La fin de la journée a donné l’occasion à deux figures féminines charismatiques de prendre la parole. Marion Maréchal, largement ovationnée, a dressé un discours de politique générale, un catalogue programmatique, et quelque peu scolaire. Il y manquait un peu de souffle et d’âme. En outre, certaines assertions pouvaient nous sembler contestables, notamment lorsqu’elle estime que la France n’a pas besoin d’un homme providentiel, alors que de toute évidence, dans la guerre totale qui se joue actuellement, seul un homme ou une femme providentiel peut redresser la barre.  La parole fut donnée aussi à l’américaine Candace Owens, militante d’origine afro-américaine, et pro-Trump.
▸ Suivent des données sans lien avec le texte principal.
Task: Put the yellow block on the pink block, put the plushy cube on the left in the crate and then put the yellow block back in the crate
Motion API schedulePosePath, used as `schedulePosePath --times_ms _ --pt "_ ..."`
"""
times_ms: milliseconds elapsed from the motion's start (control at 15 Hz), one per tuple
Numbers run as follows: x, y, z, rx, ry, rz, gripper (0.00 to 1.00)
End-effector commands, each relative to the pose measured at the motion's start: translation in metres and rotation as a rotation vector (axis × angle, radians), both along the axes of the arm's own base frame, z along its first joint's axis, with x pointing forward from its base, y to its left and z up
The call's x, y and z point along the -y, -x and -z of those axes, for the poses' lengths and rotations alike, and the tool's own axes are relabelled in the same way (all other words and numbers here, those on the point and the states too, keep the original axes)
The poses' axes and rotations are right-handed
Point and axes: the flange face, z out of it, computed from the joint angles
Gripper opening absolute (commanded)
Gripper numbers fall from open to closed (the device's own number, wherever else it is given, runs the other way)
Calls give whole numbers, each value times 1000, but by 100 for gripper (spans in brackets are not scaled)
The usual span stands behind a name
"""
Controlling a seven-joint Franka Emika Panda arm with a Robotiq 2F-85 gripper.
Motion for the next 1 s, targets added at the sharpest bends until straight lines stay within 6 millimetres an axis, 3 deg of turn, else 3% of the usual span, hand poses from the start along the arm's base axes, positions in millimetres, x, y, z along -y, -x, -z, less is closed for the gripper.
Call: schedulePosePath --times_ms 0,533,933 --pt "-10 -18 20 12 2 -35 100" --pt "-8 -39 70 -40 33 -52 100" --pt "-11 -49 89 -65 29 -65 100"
Une énergie redoutable, du franc-parler : une invitation qui put donner le sentiment que la Convention avait le soutien du président américain Trump. Nous tempérerons l’enthousiasme général en rappelant que Candace Owens était, il y a deux ans encore, largement inconnue, et surtout, se définissait comme radicalement anti-conservatrice. C’est un renversement pour le moins spectaculaire. Vu de France, nous ne sommes pas si regardants. Beaucoup plus stimulante, sur le fond, était l’intervention finale de l’universitaire américain Gladden Pappin sur les nécessaires évolutions du camp conservateur aux Etats-Unis pour donner un sens et un avenir à l’épisode Trump.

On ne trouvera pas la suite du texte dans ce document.